Le Temps d’Algérie, sous la signature du mystérieux M. B. publie aujourd'hui une enquête sur « une arnaque au lait réglementé ». Extraits :

 

La production du lait pasteurisé est frappée, une nouvelle fois, par des dysfonctionnements. Les opérateurs relèvent la commercialisation de lait de mauvaise qualité sur le marché. Ils dénoncent une forme de «fraude réglementaire».

«C'est du lait mouillé et certains produits ont une mauvaise odeur», ont-ils indiqué.

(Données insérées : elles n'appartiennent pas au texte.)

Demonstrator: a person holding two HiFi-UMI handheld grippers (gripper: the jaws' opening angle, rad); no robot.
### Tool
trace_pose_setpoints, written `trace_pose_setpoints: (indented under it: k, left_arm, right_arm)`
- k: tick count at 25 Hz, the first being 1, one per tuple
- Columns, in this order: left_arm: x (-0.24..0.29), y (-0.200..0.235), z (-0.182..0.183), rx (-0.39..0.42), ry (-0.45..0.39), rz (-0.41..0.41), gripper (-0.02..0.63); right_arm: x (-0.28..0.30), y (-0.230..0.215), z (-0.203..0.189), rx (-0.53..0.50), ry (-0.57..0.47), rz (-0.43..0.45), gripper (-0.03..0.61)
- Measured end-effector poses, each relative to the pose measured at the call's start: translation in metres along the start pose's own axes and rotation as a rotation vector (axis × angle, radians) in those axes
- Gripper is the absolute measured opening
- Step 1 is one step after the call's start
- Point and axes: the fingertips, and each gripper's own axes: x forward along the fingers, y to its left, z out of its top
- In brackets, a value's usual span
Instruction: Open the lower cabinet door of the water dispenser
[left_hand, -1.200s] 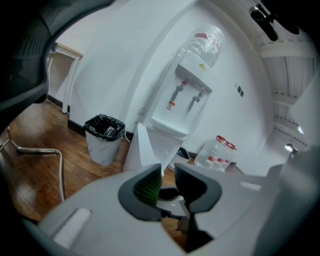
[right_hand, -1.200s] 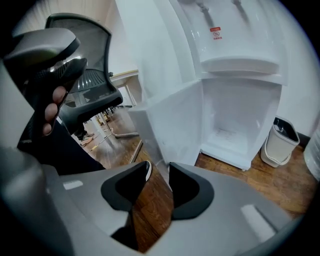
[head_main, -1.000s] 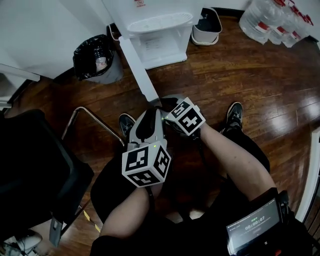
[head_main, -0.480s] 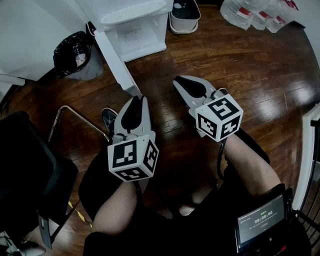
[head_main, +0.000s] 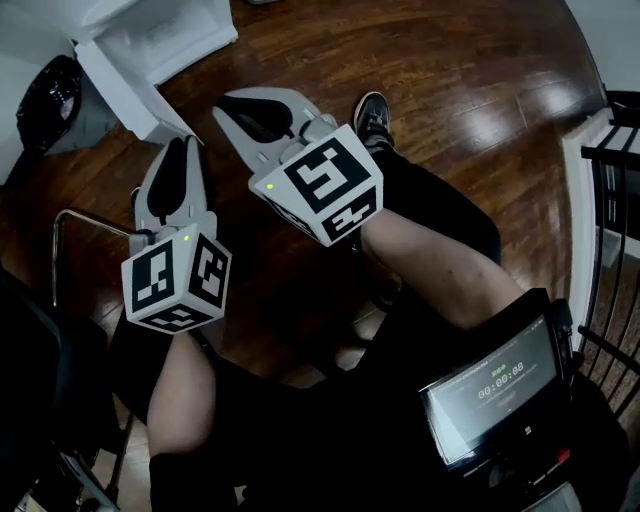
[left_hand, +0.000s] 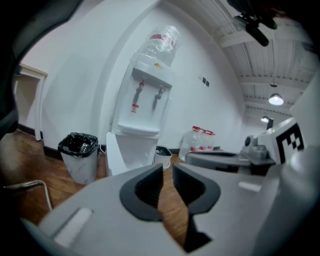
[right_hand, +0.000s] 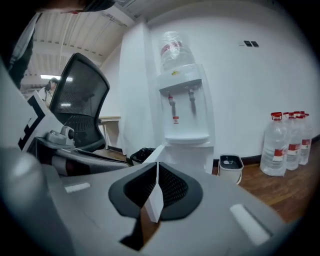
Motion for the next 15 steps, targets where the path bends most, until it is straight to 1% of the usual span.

Cette situation est due au non-respect des normes en matière de dosage en poudre de lait. La Direction du contrôle de la qualité et des prix (DCP) impose de mettre 112 g de poudre au litre comme il est indiqué dans le décret interministériel signé entre les ministères de l'Agriculture et du Commerce en 2002, alors que l'Office national interprofessionnel de lait (Onil) calcule l'octroi de la poudre pour les laiteries sur la base de 103 g le litre.


«C'est le grand paradoxe et les opérateurs se trouvent piégés devant ce fait. Ils sont entre le marteau et l'enclume», dira Abdelwahab Ziani, président de la Fédération de l'agro-alimentaire. «La DCP contrôle les laiteries et applique la loi dans sa rigueur, ce qui oblige les laiteries à respecter le décret et les dosages indiqués pendant que l'Onil se tient loin des préoccupations des opérateurs et ne tient pas compte de la réglementation en vigueur. Il n'y a aucune volonté de changer les choses», a-t-il indiqué.

 

«Si les producteurs de lait n'appliquent pas la loi, ils voient leur usine fermée, et s'ils l'appliquent, ils sont contraints de faire marcher leurs usines partiellement, vu que le tonnage de l'Onil est épuisé au bout de quelques jours», a-t-il expliqué.